All States and Territories, other than Queensland and Western Australia, have legislation that provides a separate 10-year limitation period for building actions (Building Acts).5 These periods override those in the Limitations Acts.6 While not the subject of the High Court proceedings, it is unlikely the decision provides a strong basis for upholding a waiver of the Building Act limitation periods.

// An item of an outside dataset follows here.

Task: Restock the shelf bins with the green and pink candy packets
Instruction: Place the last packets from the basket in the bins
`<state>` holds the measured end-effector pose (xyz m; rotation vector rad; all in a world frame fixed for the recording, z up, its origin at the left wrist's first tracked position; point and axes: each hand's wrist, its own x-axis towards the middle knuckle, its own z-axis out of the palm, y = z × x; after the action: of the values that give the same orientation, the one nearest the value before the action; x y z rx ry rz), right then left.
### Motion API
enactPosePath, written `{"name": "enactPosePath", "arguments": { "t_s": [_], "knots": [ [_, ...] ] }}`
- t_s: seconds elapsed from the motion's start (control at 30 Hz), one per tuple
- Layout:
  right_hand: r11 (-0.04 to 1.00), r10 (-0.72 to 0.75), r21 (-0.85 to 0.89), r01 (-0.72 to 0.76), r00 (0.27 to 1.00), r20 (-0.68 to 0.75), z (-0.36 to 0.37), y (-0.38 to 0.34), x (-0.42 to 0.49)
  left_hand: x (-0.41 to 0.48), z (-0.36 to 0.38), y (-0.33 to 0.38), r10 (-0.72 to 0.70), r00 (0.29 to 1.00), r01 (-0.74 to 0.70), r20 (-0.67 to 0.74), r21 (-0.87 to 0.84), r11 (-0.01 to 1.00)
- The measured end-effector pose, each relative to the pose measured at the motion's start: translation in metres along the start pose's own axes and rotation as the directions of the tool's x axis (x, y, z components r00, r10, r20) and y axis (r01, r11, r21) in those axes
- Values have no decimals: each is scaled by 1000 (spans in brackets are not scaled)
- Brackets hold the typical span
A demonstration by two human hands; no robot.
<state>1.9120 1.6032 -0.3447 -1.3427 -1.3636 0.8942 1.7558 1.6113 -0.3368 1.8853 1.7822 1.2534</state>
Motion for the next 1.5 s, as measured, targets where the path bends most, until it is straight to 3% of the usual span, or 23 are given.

Firstly, unlike the Limitation Acts, the policy behind the limitation periods in the Building Act is to avoid the hardship of long-tail liability to particular classes of defendants. These include builders, consultants and their insurers faced with claims arising from latent defects for which the 6-year general limitation period does not begin until such defects arise (in some cases may be many years after the works are completed).
Secondly, in Victoria and South Australia, the legislation contains peremptory language which suggests that the time limit applies regardless of other considerations, such as the common law’s general tolerance of bargains (which the High Court took into account). For example, the Building Act 1993 (Vic) states that the 10 year limitation period applies “[d]espite anything to the contrary in the Limitation of Actions Act 1958 or in any other Act or law”.
Why is this case important?
The decision is more significant in jurisdictions where the Limitation Act is the last line of defence (Queensland and Western Australia which have no 10 year limitation period for building actions). In those jurisdictions the parties can agree to longer or shorter limitation periods.
The decision is also relevant to construction-related dispute that fall outside the scope of the Building Act limitation periods. Actions that do not involve claims for damages for loss or damage arising out of or concerning defective building work are not covered. These include:
- actions in debt, or based on an indemnity or guarantee given by a non-builder;7 or
- actions arising from conduct unconnected to building work, for example a misrepresentation as to building approvals and certificates.8
Nevertheless, it is fair to say that the vast majority of standard building disputes between principals and contractors will be caught by the Building Act limitation periods.
Until the Building Acts are considered by the courts in the context of the High Court’s decision, contractors should still be wary of any provision that seeks to extend or exclude any statutory limitation periods. Apart from the risk of long tail liabilities, such exclusions (if upheld) may breach “assumed liability” clauses typically found in contract works and liability policies.
This article was written by Paul Graham, Partner, Brian Rom, Special Counsel and Kai-Yang Goh, Solicitor.
1 Limitations of Actions Act 1974 (Qld), Limitation Act 1969 (NSW), Limitation of Actions Act 1958 (Vic), Limitation Act 1974 (Tas), Limitation of Actions Act 1936 (SA), Limitation Act 2005 (WA), and Limitation Act 1981 (NT).
2 Westfield Management Ltd v AMP Capital Property Nominees Ltd (2012) 247 CLR 129 at 143-144  per French CJ, Crennan, Kiefel and Bell JJ and English, Canadian, and New Zealand decisions referred to therein.
3 The Commonwealth v Verwayen (1990) 170 CLR 394 per Mason CJ at .
4 Cf provisions in legislation that involve a condition precedent to the court’s jurisdiction or which comprise an element of the cause of action.
5 See Building Act 2004 (ACT) s 142; Environmental Planning and Assessment Act 1979 (NSW) s 6.20; Building Act 1993 (NT) s 160; Planning Development and Infrastructure Act 2016 (SA) s 159; Building Act 2016 (Tas) s 327; Building Act 1993 (Vic) s 134.
6 See Brirek Industries Pty Ltd v McKenzie Group Consulting (Vic) Pty Ltd  VSCA 165.
7 Dinov v Allianz Australia Insurance Ltd (2017) 96 NSWLR 98;  NSWCA 270.
8 Hueppauff v Inter-Continental Travels Pty Ltd  SASC 119.